Napolitano incarica ad esplorare il segretario del gruppo politico che ha vinto le elezioni. Un mandato, quello di esplorare, non previsto dalla Costituzione ed escluso dalle competenze del Presidente della Repubblica. L’Italia non è una Repubblica Presidenziale ma una Repubblica Parlamentare.
Il Presidente della Repubblica avrebbe dovuto nominare il Presidente del Consiglio e, su proposta dello stesso i ministri, che, prima di assumere le funzioni, avrebbero dovuto prestare giuramento. Con il giuramento il Governo avrebbe assunto la carica ed il Governo Monti sarebbe decaduto. Questo è quanto previsto dagli articoli 92 e 93 della Costituzione.
L’articolo 94 poi prevede che, entro dieci giorni dalla sua formazione, il Governo si presenti alle Camere per ottenere la fiducia. Sono le due Camere e quindi i rappresentanti eletti dal popolo che possono legittimare il Governo.
Napolitano, in questo modo, ha mantenuto in carica il Governo Monti, pur non avendone titolo, e successivamente lo ha pure legittimato invitandolo a varare provvedimenti anti-crisi.
E’ noto come Mario Monti sia diventato il Presidente del Consiglio, nominato Senatore a vita qualche giorno prima, pur non ricorrendo i presupposti di cui all’art. 59 della Costituzione. L’azione anti-crisi di Monti è stata chiara e precisa anche nella scelta di chi beneficiare, i poteri forti finanziari (che forse sono stati anche i suoi sponsor considerata la presidenza della “Commissione trilaterale” lasciata pochi giorni prima), e di chi penalizzare con una assurda politica di austerità, il resto del Paese.
La scelta dei “saggi”, è il tentativo della vecchia nomenklatura politica di tutelarsi dal vento di rinnovamento in corso che la sta cancellando. I dieci “saggi” sono politici di lunga militanza, quelli che si vorrebbe rinnovare, o personaggi che hanno l’unico titolo di aver beneficiato di nomine politiche. Ma Napolitano ha ritenuto opportuno anche consultare Mario Draghi, altro personaggio legato al mondo finanziario gratificato da nomine politiche che, ovviamente, non si è mai sottoposto al giudizio popolare anche se pretende di influenzare i governi e le sorti del Paese.

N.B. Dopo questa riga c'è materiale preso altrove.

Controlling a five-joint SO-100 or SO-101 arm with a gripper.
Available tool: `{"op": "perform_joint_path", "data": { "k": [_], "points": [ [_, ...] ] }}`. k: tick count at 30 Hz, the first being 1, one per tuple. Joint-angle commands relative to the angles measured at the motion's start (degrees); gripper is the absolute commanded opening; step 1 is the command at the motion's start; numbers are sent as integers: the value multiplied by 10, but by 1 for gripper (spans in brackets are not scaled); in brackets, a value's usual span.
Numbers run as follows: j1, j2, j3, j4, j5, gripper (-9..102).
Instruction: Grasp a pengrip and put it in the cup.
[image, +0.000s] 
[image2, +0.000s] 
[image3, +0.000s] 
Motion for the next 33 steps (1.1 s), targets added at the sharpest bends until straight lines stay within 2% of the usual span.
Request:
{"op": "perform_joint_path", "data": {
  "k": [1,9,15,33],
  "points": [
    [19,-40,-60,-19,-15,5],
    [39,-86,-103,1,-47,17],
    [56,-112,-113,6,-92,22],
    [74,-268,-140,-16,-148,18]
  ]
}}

Sarà opportuno, nel rinnovamento della politica, includere anche tutte quelle nomine che non sono espressione della volontà popolare. Forse i problemi della gente diventerebbero la questione centrale e i poteri forti verrebbero ridimensionati e esclusi dal progetto politico futuro.

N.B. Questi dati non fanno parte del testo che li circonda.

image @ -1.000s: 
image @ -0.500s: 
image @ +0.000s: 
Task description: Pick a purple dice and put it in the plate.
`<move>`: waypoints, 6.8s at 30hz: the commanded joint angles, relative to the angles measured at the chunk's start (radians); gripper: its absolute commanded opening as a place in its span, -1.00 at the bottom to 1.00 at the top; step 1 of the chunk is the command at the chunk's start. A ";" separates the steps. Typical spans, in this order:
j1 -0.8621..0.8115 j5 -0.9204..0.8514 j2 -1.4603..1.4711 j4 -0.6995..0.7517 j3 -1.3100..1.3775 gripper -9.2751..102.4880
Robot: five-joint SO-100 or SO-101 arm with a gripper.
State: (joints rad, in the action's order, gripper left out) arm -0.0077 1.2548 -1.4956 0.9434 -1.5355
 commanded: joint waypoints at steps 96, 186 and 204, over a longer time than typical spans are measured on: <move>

L’impossibilità ad avere una maggioranza che sostenga il Governo è l’origine di tutti questi “pasticci” con grossi pregiudizi e rischi per la Democrazia. I cittadini italiani hanno eletto un Parlamento, unica Istituzione politica che detiene tutti i poteri e le funzioni, che potrebbe iniziare a legiferare per cambiare il Paese nell’indirizzo dello sviluppo e della tutela della maggioranza degli italiani magari garantendo meno i “mercati” (quelli finanziari). In fondo il Governo, come prevede la Costituzione, è un organismo con funzioni meramente esecutive della volontà parlamentare. Negli ultimi decenni il rapporto si è invertito ed il Governo, complici le segreterie dei partiti, ha condizionato il Parlamento con risultati negativi, anche di degenerazione e di malaffare. Nella storia del nostro Paese esiste un periodo in cui l’esecutivo ha sopraffatto il Parlamento, il periodo fascista, e, proprio per questo motivo i “padri costituenti” ne hanno limitato le funzioni ed i poteri. Non abbiamo bisogno di trascrivere la Costituzione è sufficiente difenderla e obbligare al rispetto.